Here is a synopsis of the command line arguments supported by this tool:
./mvs [N [LENGTH [PROMPT]]]
Here is a description of each argument:
-
NThe order of the Markov model. This value specifies how many consecutive words are used as the state when training the model. For example, a value of 2 means the model uses two previous words to predict the next one, which corresponds to a trigram model in standard n-gram terminology. A value of 3 would use three previous words (a 4-gram model) and so on. If not specified, this defaults to 2.
-
LENGTHThe maximum number of words to generate. Generation may stop earlier if the model reaches a state for which no continuation exists. If not specified, this defaults to 100.
-
PROMPTAn optional starting prompt used to seed text generation. This should be a single command line argument containing one or more words separated by spaces, so it must be quoted when invoking the program. If provided, only the first N words of the prompt are used.

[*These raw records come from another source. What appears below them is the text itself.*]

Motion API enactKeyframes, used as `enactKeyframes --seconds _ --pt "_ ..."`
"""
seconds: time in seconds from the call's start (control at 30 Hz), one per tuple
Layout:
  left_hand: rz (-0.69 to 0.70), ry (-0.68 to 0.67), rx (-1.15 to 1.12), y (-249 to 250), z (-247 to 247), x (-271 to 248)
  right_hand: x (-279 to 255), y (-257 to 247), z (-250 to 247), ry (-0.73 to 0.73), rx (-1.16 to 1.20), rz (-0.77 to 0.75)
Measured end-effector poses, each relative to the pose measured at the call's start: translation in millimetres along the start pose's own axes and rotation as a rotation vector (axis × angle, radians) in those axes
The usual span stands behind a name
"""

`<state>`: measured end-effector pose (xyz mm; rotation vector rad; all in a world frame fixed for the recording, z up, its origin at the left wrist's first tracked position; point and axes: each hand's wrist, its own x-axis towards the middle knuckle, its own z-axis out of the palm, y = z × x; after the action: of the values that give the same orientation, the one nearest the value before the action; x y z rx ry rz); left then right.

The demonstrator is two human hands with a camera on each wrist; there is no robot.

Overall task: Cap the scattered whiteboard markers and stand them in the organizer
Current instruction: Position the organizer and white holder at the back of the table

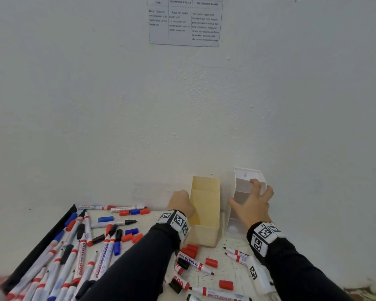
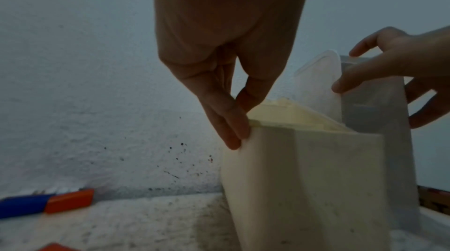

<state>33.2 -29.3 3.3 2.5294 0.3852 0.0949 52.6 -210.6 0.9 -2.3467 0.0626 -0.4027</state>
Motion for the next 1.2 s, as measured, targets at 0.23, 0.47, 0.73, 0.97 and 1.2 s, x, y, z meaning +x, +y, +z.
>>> enactKeyframes --seconds 0.23,0.47,0.73,0.97,1.2 --pt "-0.072 -0.022 -0.147 8.0 32.5 -2.1 7.5 19.9 -15.0 -0.022 0.220 -0.053" --pt "-0.038 -0.002 -0.182 5.0 39.5 -3.7 21.0 23.6 -13.0 -0.004 0.337 0.058" --pt "-0.033 0.020 -0.244 -0.2 41.5 -2.2 26.9 24.2 -2.4 0.010 0.315 0.098" --pt "-0.050 0.034 -0.345 -4.6 48.5 0.7 30.2 25.4 1.3 0.006 0.277 0.112" --pt "-0.017 0.035 -0.364 -8.7 49.6 -2.6 25.3 31.8 -4.1 -0.051 0.241 0.101"
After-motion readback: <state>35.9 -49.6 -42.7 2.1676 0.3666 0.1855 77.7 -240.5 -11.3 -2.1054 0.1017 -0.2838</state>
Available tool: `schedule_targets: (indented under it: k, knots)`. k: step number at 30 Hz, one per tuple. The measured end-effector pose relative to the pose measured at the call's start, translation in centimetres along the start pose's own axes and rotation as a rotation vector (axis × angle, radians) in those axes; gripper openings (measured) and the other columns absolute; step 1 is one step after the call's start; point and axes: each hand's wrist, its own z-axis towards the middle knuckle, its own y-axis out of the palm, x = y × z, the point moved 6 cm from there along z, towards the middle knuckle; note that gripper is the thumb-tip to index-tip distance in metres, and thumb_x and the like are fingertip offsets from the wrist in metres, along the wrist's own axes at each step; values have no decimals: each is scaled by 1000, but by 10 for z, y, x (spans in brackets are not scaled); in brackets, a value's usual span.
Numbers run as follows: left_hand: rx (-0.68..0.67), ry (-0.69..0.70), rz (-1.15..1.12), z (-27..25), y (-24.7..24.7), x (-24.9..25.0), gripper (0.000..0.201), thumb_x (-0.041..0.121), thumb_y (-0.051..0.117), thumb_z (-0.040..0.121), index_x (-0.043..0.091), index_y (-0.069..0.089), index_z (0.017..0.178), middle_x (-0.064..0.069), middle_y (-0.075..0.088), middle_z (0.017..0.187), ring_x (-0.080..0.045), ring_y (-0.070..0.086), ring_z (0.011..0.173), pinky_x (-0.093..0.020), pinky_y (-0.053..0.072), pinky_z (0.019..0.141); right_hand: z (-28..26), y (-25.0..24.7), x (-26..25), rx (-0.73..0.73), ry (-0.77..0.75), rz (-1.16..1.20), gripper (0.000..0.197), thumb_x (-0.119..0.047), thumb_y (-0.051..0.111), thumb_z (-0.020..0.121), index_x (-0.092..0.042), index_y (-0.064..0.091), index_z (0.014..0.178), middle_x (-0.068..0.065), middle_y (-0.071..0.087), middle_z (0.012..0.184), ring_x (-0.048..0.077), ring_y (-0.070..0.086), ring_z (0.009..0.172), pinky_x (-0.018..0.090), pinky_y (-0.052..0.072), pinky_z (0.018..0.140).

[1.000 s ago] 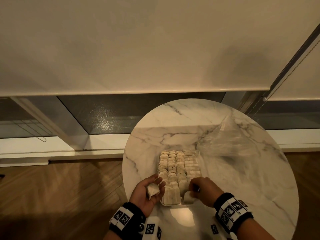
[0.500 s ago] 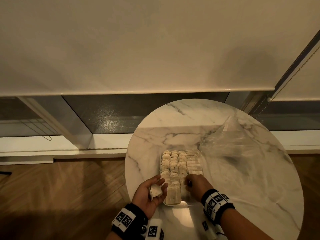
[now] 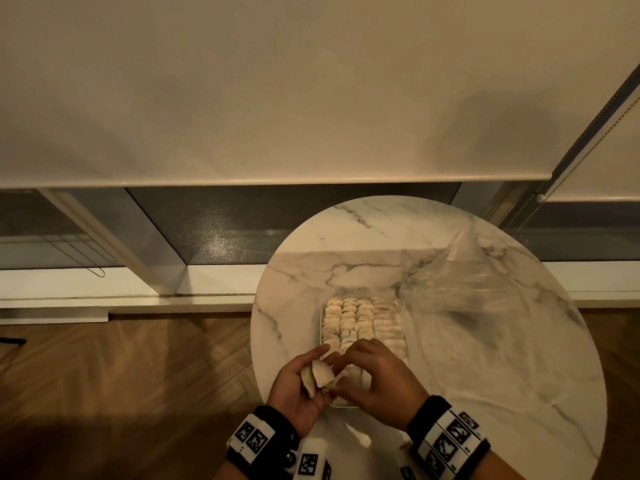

If omitted, generation starts from a random state in the model.
Here are some usage examples of these command line arguments:
-
Generate gibberish using a trigram model:
-
Generate gibberish up to 250 words long:
-
Use the words 'There is' to start the gibberish:
./mvs 2 100 'There is' < book.txt
Gibberish
Unprompted Gibberish
Here is an example of a gibberish produced by the program when no prompt was supplied:
$ ./mvs < book.txt
Ghost again stood side by side in the stables; and the bedpost was his
own. The bed was warm, and tender; and the Ghost had entered. It was a
Turkey! He never could have listened to it can cheer and comfort you
in a voice that seldom rose above the warehouse door: Scrooge and
Marley. Sometimes people new to the postboy, who answered that a
bachelor was a genial shadowing forth of all her silken rustlings, and
her rapid flutterings past him, he seized the ruler with such severity
as the figure-head of an old gentleman in a little and
Prompted Gibberish
Here is an example of text generated from the initial prompt 'At last':
$ ./mvs 2 100 'At last' < book.txt
At last she said, amazed, "there is! Nothing is past hope, if such a
man whose name he had an expectation that the singer fled in terror,
leaving the keyhole to regale him with such favour, that he turned his
steps towards his door. "It's humbug still!" said Scrooge. "I am very
happy," said little Bob, the father, who came upon his knee; for in
the fire, and deep red curtains, ready to our calling, we're well
matched. Come into the most extravagant contortions: Scrooge's niece,
indignantly. Bless those women; they never do anything by halves. They
are all indescribable
Personal Gibberish
Finally, I also ran the program on all posts I have written so far on my website at https://susam.net/. Here is what it generated:
$ make filter-website && ./mvs < susam.txt
while a query replace operation is approved by the user. The above
variable defines the build job. It can be incredibly useful while
working on assembly language and machine code. In fact, all internal
resources like the result to refine the search prompt changes from
bck-i-search: to fwd-i-search:. Now type C-SPC (i.e. ctrl+space) to
set a mark causes Emacs to use 32-bit registers like EBP, ESP,
etc. Thus the behaviour is undefined. Such code may behave differently
when compiled with the readily available GNU tools like the shape
of 8. Flipping "P" horizontally makes it a proper quine: cat $0
Apparently, this is what I would sound like if I ever took up speaking gibberish!
Licence
This is free and open source software. You can use, copy, modify, merge, publish, distribute, sublicence and/or sell copies of it, under the terms of the MIT Licence. See LICENSE.md for details.
This software is provided "AS IS", WITHOUT WARRANTY OF ANY KIND, express or implied. See LICENSE.md for details.